------ Exercise data

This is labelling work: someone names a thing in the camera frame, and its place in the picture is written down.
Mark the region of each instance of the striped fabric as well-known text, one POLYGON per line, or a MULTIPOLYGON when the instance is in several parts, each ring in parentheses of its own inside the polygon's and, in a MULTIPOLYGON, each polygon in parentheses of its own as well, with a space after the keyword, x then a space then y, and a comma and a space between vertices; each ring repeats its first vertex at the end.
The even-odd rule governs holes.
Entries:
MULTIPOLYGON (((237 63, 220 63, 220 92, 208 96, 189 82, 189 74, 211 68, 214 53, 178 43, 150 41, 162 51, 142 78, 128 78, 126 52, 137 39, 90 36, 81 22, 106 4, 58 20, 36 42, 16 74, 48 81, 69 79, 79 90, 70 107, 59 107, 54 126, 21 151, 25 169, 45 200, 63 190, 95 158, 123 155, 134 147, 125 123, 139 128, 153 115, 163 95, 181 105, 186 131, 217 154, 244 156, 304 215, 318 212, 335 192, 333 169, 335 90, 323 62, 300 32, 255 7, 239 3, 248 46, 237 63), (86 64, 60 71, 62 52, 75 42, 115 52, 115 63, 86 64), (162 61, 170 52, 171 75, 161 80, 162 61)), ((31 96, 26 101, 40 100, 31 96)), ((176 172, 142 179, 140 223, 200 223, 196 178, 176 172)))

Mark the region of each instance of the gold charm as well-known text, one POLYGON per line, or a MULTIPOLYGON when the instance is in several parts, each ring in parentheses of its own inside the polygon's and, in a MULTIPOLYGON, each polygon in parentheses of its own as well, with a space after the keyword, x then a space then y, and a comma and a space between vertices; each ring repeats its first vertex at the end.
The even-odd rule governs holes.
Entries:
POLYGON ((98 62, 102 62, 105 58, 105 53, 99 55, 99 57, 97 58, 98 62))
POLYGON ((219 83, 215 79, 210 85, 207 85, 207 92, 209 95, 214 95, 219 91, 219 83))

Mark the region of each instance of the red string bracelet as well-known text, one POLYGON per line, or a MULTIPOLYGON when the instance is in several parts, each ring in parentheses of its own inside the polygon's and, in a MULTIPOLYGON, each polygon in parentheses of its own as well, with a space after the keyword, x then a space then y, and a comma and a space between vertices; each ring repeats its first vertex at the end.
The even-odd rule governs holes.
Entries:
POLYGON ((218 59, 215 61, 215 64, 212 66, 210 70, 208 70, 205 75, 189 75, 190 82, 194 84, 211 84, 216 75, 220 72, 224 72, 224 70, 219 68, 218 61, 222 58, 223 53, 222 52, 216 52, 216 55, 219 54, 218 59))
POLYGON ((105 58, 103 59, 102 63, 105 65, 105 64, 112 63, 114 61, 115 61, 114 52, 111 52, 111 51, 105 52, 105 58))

------------

** What the task requires **
Every record above needs to be restated exactly.

** Solution **
This is labelling work: someone names a thing in the camera frame, and its place in the picture is written down.
Mark the region of each instance of the striped fabric as well-known text, one POLYGON per line, or a MULTIPOLYGON when the instance is in several parts, each ring in parentheses of its own inside the polygon's and, in a MULTIPOLYGON, each polygon in parentheses of its own as well, with a space after the keyword, x then a space then y, and a comma and a space between vertices; each ring repeats its first vertex at the end.
The even-odd rule governs holes.
Entries:
MULTIPOLYGON (((237 63, 220 63, 220 92, 208 96, 189 82, 189 74, 211 68, 214 53, 178 43, 150 41, 162 51, 142 78, 128 78, 126 52, 137 39, 90 36, 81 22, 106 4, 58 20, 36 42, 16 74, 48 81, 69 79, 79 90, 70 107, 59 107, 54 126, 21 151, 25 169, 45 200, 63 190, 95 158, 123 155, 134 147, 125 123, 139 128, 153 115, 163 95, 181 105, 186 131, 217 154, 244 156, 304 215, 318 212, 335 192, 333 169, 335 90, 323 62, 300 32, 255 7, 239 3, 248 46, 237 63), (86 64, 60 71, 62 52, 75 42, 115 52, 115 63, 86 64), (162 61, 170 52, 171 75, 161 80, 162 61)), ((31 96, 26 101, 40 100, 31 96)), ((176 172, 142 179, 140 223, 200 223, 196 178, 176 172)))

Mark the region of each instance of the gold charm as well-known text, one POLYGON per line, or a MULTIPOLYGON when the instance is in several parts, each ring in parentheses of its own inside the polygon's and, in a MULTIPOLYGON, each polygon in parentheses of its own as well, with a space after the keyword, x then a space then y, and a comma and a space between vertices; each ring repeats its first vertex at the end.
The even-odd rule governs holes.
Entries:
POLYGON ((98 62, 102 62, 105 58, 105 53, 99 55, 99 57, 97 58, 98 62))
POLYGON ((219 83, 215 79, 210 85, 207 85, 207 92, 209 95, 214 95, 219 91, 219 83))

Mark the region of each instance of the red string bracelet as well-known text, one POLYGON per line, or a MULTIPOLYGON when the instance is in several parts, each ring in parentheses of its own inside the polygon's and, in a MULTIPOLYGON, each polygon in parentheses of its own as well, with a space after the keyword, x then a space then y, and a comma and a space between vertices; each ring repeats its first vertex at the end.
The even-odd rule governs holes.
Entries:
POLYGON ((218 59, 215 61, 215 64, 212 66, 210 70, 208 70, 205 75, 189 75, 190 82, 194 84, 211 84, 216 75, 220 72, 224 72, 224 70, 219 68, 218 61, 222 58, 223 53, 222 52, 216 52, 216 55, 219 54, 218 59))
POLYGON ((105 58, 103 59, 102 63, 105 65, 105 64, 112 63, 114 61, 115 61, 114 52, 111 52, 111 51, 105 52, 105 58))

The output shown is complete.